→ Task to carry out
The answer must consist of every line from the data that holds the string "Should".

------ Data section

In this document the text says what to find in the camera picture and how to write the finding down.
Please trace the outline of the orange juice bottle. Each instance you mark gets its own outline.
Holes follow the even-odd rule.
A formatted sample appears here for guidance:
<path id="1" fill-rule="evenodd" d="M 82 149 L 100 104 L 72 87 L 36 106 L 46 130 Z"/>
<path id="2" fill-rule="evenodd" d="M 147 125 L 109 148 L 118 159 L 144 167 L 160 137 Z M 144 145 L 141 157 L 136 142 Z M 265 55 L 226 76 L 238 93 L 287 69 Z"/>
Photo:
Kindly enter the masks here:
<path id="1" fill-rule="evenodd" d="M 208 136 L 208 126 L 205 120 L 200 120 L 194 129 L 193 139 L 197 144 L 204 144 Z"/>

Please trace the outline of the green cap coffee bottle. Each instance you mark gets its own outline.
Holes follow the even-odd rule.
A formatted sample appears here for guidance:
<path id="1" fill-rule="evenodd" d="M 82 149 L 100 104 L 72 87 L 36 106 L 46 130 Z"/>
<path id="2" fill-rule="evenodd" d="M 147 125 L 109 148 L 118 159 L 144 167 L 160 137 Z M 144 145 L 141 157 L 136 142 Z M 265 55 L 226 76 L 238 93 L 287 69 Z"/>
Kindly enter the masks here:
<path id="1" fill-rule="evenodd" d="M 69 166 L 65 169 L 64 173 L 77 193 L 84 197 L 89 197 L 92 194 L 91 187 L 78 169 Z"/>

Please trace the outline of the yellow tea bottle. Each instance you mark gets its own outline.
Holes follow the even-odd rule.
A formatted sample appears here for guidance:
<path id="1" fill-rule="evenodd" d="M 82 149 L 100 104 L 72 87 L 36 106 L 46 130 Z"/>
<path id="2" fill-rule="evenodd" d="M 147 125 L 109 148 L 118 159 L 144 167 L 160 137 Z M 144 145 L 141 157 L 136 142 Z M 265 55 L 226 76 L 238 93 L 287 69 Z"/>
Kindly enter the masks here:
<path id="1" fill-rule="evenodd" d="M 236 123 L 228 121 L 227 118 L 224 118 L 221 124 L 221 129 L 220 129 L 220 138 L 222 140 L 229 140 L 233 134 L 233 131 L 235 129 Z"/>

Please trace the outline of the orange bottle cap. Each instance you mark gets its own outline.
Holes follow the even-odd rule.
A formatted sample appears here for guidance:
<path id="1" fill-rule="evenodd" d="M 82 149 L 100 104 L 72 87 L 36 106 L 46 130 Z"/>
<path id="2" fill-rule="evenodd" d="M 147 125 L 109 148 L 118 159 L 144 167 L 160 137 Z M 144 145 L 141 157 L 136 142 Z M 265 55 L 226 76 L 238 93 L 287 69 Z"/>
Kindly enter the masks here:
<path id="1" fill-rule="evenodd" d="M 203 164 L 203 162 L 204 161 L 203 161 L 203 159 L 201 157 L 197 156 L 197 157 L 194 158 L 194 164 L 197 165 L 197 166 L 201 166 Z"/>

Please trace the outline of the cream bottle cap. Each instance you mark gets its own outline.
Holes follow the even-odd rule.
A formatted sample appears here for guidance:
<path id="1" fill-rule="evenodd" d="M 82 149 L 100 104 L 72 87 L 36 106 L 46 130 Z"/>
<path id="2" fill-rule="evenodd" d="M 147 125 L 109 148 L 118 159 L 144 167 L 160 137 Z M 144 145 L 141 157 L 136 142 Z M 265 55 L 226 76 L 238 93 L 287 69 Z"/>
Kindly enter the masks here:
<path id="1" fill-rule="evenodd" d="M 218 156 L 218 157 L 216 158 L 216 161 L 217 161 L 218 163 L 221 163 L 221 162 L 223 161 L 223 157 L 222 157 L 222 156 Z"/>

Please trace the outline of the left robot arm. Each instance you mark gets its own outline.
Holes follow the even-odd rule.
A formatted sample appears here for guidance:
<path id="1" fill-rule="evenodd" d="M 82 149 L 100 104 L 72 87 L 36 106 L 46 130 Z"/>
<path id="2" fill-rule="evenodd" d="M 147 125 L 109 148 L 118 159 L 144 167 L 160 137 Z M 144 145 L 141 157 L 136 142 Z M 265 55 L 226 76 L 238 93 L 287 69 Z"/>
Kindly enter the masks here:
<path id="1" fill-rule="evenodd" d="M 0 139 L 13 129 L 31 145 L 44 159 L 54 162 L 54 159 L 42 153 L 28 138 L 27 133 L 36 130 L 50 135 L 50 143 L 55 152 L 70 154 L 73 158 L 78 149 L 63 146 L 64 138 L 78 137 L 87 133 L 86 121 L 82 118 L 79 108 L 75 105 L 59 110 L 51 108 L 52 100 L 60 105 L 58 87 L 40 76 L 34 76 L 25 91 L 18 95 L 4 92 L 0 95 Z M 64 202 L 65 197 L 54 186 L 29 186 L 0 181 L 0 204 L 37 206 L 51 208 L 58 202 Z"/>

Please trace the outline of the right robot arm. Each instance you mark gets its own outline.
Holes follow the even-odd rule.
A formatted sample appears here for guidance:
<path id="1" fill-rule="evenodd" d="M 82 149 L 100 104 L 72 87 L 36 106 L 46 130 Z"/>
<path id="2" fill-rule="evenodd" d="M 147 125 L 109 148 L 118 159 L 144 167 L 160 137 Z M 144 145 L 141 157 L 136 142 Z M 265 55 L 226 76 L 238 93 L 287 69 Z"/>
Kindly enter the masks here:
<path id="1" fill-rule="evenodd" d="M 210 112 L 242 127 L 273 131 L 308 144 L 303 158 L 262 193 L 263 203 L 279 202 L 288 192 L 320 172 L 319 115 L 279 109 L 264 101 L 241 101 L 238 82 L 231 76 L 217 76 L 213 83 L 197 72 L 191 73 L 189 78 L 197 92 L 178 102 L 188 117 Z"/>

------------
------ Data section

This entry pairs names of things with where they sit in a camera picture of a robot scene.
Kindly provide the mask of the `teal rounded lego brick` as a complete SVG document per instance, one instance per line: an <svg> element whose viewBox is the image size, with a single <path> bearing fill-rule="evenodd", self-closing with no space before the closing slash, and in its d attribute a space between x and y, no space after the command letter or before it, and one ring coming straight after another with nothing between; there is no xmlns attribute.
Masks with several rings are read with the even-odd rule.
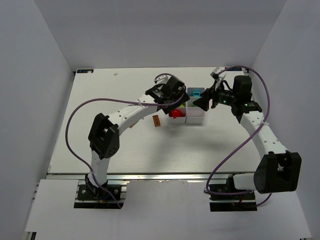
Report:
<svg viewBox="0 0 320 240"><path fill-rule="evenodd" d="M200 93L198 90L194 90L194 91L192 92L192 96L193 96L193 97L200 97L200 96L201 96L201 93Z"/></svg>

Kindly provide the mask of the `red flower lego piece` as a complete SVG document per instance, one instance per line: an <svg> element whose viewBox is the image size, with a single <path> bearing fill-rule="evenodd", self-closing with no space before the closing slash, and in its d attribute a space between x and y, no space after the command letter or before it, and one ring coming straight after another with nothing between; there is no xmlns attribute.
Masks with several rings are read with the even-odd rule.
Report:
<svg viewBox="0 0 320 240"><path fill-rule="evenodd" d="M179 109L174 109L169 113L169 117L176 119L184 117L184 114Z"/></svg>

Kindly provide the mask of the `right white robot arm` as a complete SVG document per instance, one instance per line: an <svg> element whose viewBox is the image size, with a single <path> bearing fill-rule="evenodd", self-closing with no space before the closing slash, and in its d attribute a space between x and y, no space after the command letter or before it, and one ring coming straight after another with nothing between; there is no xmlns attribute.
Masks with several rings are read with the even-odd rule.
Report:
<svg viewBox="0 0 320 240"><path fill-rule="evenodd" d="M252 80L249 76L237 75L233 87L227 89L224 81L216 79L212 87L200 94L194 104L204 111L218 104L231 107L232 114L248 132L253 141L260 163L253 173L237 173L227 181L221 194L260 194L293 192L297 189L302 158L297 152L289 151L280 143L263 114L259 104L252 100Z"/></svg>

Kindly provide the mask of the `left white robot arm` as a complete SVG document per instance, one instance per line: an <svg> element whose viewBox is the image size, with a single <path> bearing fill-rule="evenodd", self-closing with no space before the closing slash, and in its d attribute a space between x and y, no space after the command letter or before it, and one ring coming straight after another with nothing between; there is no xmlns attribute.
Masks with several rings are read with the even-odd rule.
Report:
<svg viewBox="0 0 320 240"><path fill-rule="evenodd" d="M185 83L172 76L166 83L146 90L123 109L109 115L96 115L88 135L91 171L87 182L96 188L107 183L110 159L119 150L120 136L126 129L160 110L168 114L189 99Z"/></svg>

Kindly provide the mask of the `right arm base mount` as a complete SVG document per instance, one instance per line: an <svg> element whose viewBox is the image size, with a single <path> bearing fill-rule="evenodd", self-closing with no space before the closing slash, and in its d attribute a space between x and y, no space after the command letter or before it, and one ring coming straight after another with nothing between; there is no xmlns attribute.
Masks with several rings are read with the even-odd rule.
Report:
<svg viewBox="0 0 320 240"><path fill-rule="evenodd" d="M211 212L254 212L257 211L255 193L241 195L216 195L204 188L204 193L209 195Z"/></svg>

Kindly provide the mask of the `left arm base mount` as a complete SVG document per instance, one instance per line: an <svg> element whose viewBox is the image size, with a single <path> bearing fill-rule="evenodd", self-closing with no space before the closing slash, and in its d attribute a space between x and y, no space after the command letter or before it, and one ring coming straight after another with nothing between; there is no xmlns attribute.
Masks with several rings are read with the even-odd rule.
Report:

------------
------ Data section

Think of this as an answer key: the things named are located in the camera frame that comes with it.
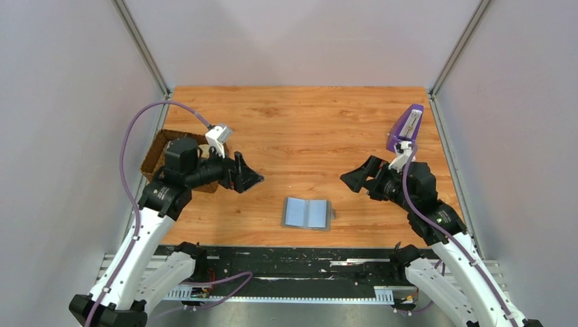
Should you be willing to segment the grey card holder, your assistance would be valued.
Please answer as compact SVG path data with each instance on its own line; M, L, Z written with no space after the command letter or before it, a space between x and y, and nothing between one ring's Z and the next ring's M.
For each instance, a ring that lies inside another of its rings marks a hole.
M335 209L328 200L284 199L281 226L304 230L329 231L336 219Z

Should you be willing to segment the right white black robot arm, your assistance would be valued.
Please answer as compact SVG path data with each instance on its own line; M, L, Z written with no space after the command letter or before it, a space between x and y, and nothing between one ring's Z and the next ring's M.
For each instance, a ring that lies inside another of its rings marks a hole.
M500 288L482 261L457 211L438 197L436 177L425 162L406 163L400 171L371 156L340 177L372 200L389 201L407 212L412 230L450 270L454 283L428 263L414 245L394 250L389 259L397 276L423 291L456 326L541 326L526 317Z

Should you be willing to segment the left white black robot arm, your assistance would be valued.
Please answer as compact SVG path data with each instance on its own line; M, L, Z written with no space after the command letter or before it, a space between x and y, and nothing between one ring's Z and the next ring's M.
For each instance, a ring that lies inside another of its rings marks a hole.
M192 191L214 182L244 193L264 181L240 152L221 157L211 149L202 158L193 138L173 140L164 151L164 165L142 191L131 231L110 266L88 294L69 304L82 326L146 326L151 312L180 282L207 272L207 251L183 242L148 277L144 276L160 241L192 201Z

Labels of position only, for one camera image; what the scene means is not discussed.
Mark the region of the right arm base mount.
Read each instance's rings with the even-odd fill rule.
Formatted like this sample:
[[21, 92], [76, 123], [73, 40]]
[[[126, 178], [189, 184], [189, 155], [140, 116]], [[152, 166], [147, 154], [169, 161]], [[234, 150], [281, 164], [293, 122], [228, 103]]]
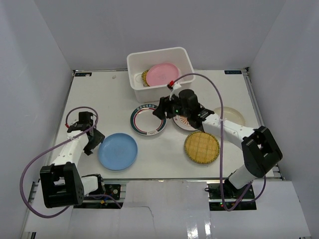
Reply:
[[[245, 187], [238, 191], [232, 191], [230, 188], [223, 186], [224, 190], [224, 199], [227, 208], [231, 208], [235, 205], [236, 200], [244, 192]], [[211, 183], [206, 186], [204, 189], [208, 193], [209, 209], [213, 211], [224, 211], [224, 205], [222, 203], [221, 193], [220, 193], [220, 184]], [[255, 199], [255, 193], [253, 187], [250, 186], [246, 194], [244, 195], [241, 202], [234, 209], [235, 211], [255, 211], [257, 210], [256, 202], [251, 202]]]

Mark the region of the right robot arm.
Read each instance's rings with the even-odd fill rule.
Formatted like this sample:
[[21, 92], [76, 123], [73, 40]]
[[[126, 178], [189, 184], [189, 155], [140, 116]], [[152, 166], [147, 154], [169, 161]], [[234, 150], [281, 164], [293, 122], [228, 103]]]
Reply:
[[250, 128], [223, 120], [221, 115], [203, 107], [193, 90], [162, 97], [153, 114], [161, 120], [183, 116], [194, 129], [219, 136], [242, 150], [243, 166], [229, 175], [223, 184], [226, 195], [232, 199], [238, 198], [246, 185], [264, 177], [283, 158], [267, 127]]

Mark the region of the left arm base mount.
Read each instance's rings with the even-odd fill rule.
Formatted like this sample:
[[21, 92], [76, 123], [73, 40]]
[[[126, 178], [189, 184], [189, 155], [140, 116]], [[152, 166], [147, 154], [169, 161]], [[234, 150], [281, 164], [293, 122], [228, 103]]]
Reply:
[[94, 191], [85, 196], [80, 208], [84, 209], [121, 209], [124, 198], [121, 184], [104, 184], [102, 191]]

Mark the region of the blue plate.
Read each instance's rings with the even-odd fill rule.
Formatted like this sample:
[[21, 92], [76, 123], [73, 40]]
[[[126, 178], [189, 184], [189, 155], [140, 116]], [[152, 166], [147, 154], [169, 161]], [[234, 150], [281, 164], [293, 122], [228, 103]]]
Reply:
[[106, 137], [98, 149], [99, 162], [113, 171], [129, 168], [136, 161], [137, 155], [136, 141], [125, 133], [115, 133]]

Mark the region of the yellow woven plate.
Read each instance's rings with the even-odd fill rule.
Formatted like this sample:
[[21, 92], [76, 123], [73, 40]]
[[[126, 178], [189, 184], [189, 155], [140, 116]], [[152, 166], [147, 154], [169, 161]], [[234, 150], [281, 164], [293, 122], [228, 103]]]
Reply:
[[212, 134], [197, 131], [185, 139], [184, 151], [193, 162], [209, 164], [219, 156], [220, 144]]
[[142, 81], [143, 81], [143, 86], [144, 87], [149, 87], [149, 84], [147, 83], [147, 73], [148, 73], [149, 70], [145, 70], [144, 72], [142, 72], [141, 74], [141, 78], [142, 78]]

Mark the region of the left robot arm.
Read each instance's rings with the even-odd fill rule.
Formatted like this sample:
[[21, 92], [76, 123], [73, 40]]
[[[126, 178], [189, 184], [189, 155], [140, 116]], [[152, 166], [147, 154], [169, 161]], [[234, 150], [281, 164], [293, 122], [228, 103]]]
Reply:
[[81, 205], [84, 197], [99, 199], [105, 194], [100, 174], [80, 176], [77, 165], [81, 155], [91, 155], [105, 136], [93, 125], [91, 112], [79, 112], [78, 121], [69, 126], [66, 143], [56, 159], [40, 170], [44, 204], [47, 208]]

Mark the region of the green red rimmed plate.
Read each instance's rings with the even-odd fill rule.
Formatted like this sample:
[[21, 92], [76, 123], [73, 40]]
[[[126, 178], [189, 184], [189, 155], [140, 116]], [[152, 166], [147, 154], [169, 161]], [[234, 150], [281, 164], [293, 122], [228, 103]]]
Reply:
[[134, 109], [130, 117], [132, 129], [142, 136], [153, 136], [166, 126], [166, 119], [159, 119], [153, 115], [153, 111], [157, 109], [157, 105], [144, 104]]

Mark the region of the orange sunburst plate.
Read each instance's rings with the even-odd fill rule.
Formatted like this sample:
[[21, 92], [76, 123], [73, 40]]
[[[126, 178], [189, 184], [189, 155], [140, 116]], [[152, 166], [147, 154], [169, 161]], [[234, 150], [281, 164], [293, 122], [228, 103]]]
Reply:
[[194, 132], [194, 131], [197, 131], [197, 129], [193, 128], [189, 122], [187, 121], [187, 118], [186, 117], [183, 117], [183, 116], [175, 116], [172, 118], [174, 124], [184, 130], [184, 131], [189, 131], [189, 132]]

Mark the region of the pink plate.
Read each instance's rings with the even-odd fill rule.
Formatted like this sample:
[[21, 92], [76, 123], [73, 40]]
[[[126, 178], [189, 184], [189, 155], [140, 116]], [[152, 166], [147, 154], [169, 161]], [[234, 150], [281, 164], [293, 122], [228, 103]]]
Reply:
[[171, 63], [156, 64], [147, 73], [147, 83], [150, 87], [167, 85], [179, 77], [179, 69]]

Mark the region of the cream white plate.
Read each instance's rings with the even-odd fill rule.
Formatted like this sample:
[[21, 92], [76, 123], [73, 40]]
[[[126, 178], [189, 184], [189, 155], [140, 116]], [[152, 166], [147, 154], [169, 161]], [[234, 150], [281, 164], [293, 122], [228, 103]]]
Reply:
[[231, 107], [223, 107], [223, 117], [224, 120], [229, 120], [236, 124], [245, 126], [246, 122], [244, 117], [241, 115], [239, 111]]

------------

→ The completed task
Should you be willing to segment the grey card holder, your assistance would be valued.
Should you be willing to segment the right white black robot arm, your assistance would be valued.
Should you be willing to segment the left white black robot arm, your assistance would be valued.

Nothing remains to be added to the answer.